One of the ways we enjoy our gadgets is through social media that our pioneer ancestors would certainly envy. We can stay in close touch with friends and family around the world. And we make new friends based on shared interests, finding communities of like-minded people with whom we can share ideas. It’s very easy (believe me!) to get a bit addicted to that sense of connection. But there’s another sense of connection that is worth noticing: When we open to the trees, the breeze, the birds, squirrels and lizards, the clouds, the creek, etc. all right there available to make us feel intrinsically a part of nature. Can we come fully present in the moment, whatever we are doing, bringing ourselves into balance by being here instead of mentally pulled all over the place? Finding balance is being skillful in how we use the technology we’ve been given, and knowing when to set it aside.

When we give ourselves space and time to be present and attuned to the body without distractions, we naturally come into balance. We come home to the joy that is inherent in being alive.

If you feel a little addicted to your phone or computer, claim some more space for yourself:
  • If possible, turn the phone or the ringer off and put it in another room when you are sleeping.
  • Check email and social media at a planned time once or twice a day rather than all day long.
  • Consider taking a day or two off from it on a weekly basis.
  • Take a trip into nature and leave your phone off.
  • Tell friends and family you text with not to take it personally or worry if you don’t respond immediately.

If you never seem to have enough time to meditate or take a walk in nature or have lunch with a dear friend, maybe you are thinking of them as rewards, and that you don’t deserve them until you’ve accomplished something. If that’s the case then stop thinking of them as rewards. These are necessary. Claim time for them. Note them on your calendar, not as rare  treats or defaults but as locked in and important.

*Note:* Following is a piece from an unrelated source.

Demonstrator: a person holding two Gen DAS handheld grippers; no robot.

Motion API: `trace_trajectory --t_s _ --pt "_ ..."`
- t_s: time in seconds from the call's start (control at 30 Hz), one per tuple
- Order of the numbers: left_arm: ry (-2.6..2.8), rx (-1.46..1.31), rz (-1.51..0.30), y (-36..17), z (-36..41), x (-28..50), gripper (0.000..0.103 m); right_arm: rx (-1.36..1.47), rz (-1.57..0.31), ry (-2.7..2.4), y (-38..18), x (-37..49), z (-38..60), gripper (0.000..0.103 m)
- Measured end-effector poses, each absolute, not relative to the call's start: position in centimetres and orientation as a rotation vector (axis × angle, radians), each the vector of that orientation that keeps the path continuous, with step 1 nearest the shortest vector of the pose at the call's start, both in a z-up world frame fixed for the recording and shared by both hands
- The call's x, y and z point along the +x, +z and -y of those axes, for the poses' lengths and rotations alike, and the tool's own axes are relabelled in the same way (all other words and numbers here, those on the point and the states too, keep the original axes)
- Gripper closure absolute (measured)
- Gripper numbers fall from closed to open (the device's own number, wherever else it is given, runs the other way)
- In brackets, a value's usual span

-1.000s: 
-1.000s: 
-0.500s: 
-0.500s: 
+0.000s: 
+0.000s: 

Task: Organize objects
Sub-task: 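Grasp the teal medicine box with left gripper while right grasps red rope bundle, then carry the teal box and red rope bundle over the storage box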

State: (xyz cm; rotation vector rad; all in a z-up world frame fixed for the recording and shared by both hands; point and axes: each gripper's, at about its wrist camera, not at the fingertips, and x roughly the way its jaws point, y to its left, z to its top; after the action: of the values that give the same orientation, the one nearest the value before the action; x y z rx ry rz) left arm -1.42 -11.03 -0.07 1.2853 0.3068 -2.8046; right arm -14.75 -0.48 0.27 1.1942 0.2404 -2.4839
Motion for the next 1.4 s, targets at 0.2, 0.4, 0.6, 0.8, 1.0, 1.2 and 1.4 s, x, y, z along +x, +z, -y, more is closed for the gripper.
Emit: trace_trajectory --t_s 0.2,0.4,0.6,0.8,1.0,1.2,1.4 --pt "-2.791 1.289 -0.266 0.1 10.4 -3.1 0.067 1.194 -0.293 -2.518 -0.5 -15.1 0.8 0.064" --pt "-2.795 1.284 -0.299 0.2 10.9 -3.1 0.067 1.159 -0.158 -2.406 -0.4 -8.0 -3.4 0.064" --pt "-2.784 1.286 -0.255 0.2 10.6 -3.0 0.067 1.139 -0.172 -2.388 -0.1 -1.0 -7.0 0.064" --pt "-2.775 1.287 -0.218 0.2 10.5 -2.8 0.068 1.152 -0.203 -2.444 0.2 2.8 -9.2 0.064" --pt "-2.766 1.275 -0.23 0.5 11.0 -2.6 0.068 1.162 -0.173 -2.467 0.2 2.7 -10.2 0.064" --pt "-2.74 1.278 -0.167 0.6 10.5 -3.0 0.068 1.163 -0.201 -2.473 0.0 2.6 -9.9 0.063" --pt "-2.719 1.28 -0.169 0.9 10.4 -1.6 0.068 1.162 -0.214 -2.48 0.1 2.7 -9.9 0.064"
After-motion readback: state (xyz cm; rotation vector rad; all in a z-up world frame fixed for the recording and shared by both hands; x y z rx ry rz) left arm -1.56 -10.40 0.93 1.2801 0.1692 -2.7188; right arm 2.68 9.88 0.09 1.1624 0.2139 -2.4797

Notice physical sensation, not just in meditation but always. Let the wise body guide you to balance.

What are you cultivating in your life?

Cultivate is a very accurate and satisfying word for what we do in meditation. We cultivate spaciousness. We cultivate ease. We cultivate kindness and compassion.

There is a quality of patience with cultivating. You plant a seed and trust that with regular watering something will happen. There is no immediate expectation. The process involves us but is not completely a product of our will. We are tapping into the nature of things. It is the nature of things to grow. It is within our nature to be peaceful, to have more clarity in our minds and more compassion in our hearts.

At the beginning of a sitting practice, it can be useful to identify this activity of ‘cultivating spacious ease’. Yes, it is an activity. Meditation is not completely passive, although it may look that way, and sometimes it may feel that way. We actively develop wise intention: to be present in this moment and to be compassionate with ourselves when we discover we haven’t been present at all. We develop wise effort: that easeful balance where we are relaxed but alert. We are alert but receptive. We open to the generous sunlight of awareness and allow it to grow wisdom within us.
I have been finding that the phrase ‘cultivating spacious ease’ helps me to develop balanced effort. Perhaps later in the meditation I might find myself lost in thought. If the thoughts are judgemental, I might use the phrase ‘cultivating kindness’ or ‘cultivating compassion’. Notice how different these are from ‘I should be kinder,’ ‘I should be more compassionate,’ or ‘What a mean rotten person I am.’ Cultivating these qualities accepts that I am not necessarily being kind or compassionate right now, but I am cultivating those qualities and with steady attention and patience they may grow within me.
Cultivation also allows for the unknown to be present in our meditation. In the garden we may cultivate seeds of one flower only to discover later, after the leaves and petals show up, that it is another flower entirely. Can we have enough spacious ease to welcome the flowers that bloom within us, whatever kind they are? In our lives we may think we know what we need, what will make us happy, what will make us feel fulfilled, but the truth is we don’t have all the answers. Can we live in the questions themselves? Can we dance in the mystery of life? Our desire to have everything locked down, named, numbered and filed alphabetically, doesn’t really suit the natural way of things. We may think it makes us more secure, but it’s a ruse. Believing ourselves to know anything for sure only guarantees a more painful falling apart when it turns out differently from what we so firmly believed.
Cultivating spacious ease makes room for wonder in our lives: Both the questioning kind of wonder and the awestruck kind of wonder. Cultivating spacious ease makes room for our buddha nature, our own access to universal wisdom, to whisper its truth to us in our most quiet, relaxed and attentive moments of meditation. In that moment it might name the seed we are planting in the nourishing space we have created through our practice.
We are always cultivating something in our lives, aren’t we? It’s useful when we are in distress to ask ‘What am I cultivating here?’ Sometimes we are cultivating fear. We are using that hoe to dig up a lot of dirt! In that realization we might take the time to pause, access compassion and awareness, and plant the seeds that will nourish us.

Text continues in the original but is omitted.